Ten months ago we were in a Milanese park with a couple of AirTag, ready to leave them among the plants to tell you how they work. In fact, Apple had recently launched its little trackers, designed to be combined with an object – keys, backpacks, remote controls, wallets, etc. – so as to facilitate the finding in case of theft or loss.
It was not an absolute novelty. Many before Cupertino had proposed similar solutions but Apple had millions of devices ready to track down the missing AirTags.
The result? Apple’s trackers worked – and continue to work – better than those offered by the competition. Maybe too much. In fact, someone has begun to exploit them to track the movements of other human beings. In a word: stalking.
From that moment on, the American giant has tried to improve the security of the AirTags, with a big update coming in the coming months: the tiny circular devices should thus become noisier and signal their presence much earlier.
But will it be enough?
Apple AirTag: how it works today
Apple AirTag is a circular tracker composed of a plastic shell, a stainless steel cover, a battery (replaceable) and a series of technologies – the U1 chip, the accelerometer, the Bluetooth and the NFC – that allow it to communicate with the outside world.
How does it work? First of all it must be associated with an iPhone or an iPad, so you can give it a name to easily identify it and then find it again within Where is, the application that allows you to track down your Apple devices.
Always taking advantage of the app you can then know where the tag is and make it sound. This both outside and inside the house, albeit with a small difference: inside, using iPhone 11, 12 and 13, you will have extremely precise indications that take advantage of the ultra wideband, while outside you will have to rely on the Dov’è network, therefore to all Cupertino mobile devices that can pick up the AirTag signal and communicate – anonymously and only to the legitimate owner – where the tracker is located.
Basically, every owner of iPhone and iPad can, unknowingly, help you find a lost object.
But what if it is physically found by someone who decides to keep it? In reality it is not possible. Once associated with an Apple ID, the AirTag remains faithful to it forever.
So what’s the problem?
Let’s assume you have bad intentions.
Buy an AirTag – which costs only 35 euros -, pair it with your iPhone and then randomly drop it into someone’s bag or backpack.
The Dov’è network, which relies on millions of Apple devices around the world, could help you keep track of the movements of that specific person. At least for a while. In fact, after a variable time between 8 and 24 hours, the tag begins to emit a sound to signal its presence, unless reconnected with the original iPhone.
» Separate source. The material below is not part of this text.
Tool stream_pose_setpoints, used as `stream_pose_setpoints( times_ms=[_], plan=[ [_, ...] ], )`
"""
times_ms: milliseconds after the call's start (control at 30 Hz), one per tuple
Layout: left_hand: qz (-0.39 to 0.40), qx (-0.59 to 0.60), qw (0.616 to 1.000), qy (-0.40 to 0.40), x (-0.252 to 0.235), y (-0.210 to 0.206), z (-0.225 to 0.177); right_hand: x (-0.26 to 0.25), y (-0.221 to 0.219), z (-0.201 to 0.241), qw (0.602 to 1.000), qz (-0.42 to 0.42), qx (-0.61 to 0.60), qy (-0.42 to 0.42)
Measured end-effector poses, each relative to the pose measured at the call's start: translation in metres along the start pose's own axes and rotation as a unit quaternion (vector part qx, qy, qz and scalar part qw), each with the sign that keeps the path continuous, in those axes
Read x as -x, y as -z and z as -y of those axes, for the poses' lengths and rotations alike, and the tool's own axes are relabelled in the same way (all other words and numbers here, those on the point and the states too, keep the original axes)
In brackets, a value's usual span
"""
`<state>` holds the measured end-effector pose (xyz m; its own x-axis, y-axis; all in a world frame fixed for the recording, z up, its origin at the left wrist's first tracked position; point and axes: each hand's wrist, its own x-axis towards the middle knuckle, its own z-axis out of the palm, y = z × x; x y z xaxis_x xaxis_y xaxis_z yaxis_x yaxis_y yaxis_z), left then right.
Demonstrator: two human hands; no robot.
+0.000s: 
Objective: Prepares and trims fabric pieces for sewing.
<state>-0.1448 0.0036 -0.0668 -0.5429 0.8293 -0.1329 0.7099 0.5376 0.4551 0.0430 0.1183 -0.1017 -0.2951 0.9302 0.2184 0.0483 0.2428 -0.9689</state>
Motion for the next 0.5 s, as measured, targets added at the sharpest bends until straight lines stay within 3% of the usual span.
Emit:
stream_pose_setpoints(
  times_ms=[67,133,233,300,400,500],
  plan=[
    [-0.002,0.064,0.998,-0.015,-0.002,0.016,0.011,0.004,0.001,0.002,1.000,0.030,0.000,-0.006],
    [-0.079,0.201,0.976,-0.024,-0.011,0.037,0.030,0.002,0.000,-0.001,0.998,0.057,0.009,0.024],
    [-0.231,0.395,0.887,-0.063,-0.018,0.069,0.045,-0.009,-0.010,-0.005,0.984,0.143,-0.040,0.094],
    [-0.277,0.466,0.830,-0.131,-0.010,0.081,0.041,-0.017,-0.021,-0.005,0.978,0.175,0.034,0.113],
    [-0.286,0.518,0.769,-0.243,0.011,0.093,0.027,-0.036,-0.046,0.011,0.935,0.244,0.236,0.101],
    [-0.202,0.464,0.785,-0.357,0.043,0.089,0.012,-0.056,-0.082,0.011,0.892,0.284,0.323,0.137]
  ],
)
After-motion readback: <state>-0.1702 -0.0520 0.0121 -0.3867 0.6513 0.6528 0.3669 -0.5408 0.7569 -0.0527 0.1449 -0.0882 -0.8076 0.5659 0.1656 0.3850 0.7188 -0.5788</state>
Now put yourself in the shoes of the human being who has been mapped out by someone else.
8 hours – at best – where someone else knows exactly where you are.
It would be an unfortunate scenario even if the other person didn’t have any bad intentions.
Apple AirTag: what changes?
Apple has taken AirTag-based stalking cases extremely seriously and is now preparing to update its trackers.
What will change?
First of all Cupertino will modify the algorithm for reduce the time needed to report the presence of the AirTag. The beep will then sound much earlier, although we still don’t know after how many hours.
The second novelty concerns the possibility of use the ultra wideband of iPhone 11, 12 and 13 to precisely locate the tracker, a function that until now was reserved only for the owner of the AirTag. This means that, instead of going crazy to understand where it can be, you will receive clear indications (meters and direction) to quickly recover the small device.
The company led by Tim Cook it will modify the sound emitted by the AirTag so as to make it noisier and more recognizable; in addition, iPhones in the vicinity of the offending tag will receive, simultaneously with the sound alert, a notification, so, if you don’t hear the sound, you will still know that there is a tracker to look for.
Finally Apple will modify the AirTag configuration screen for remind users that the device is designed to track objects onlythat exploiting it to follow other people is a crime and that law enforcement agencies can request information from Cupertino to identify the attacker.
Is all this enough?
At the moment we don’t know when Apple will release these updates, we only have a generic “Later in the year”.
We do not even know how long it will be before the AirTag signals its presence, how the acoustic signal emitted will change and if there are any news that can also help Android users. Any increase in decibels will also be convenient for those who have chosen smartphones with the Google operating system but, if they could not hear it, they would have no way of detecting the presence of the AirTag.
In the United States it is possible to use the app Tracker Detect Apple, available for free on the Play Store. However, not everyone knows about its existence, without counting all the other countries – including ours – where the app is not available. And then none of us download an application without needing it, which means that, before downloading, we should have somehow detected the presence of an AirTag.
In short, the Apple update will not solve the situation. However, the effort is evident Apple in trying to solve a problem it didn’t actually create. In fact, AirTag is the most popular and easiest to use tracker but it is not the only one. We therefore hope that all the companies that produce these devices can join forces to find a definitive solution to the problem, one that, of course, does not foresee the burning of this technology since, when used conscientiously, it can help us find important objects.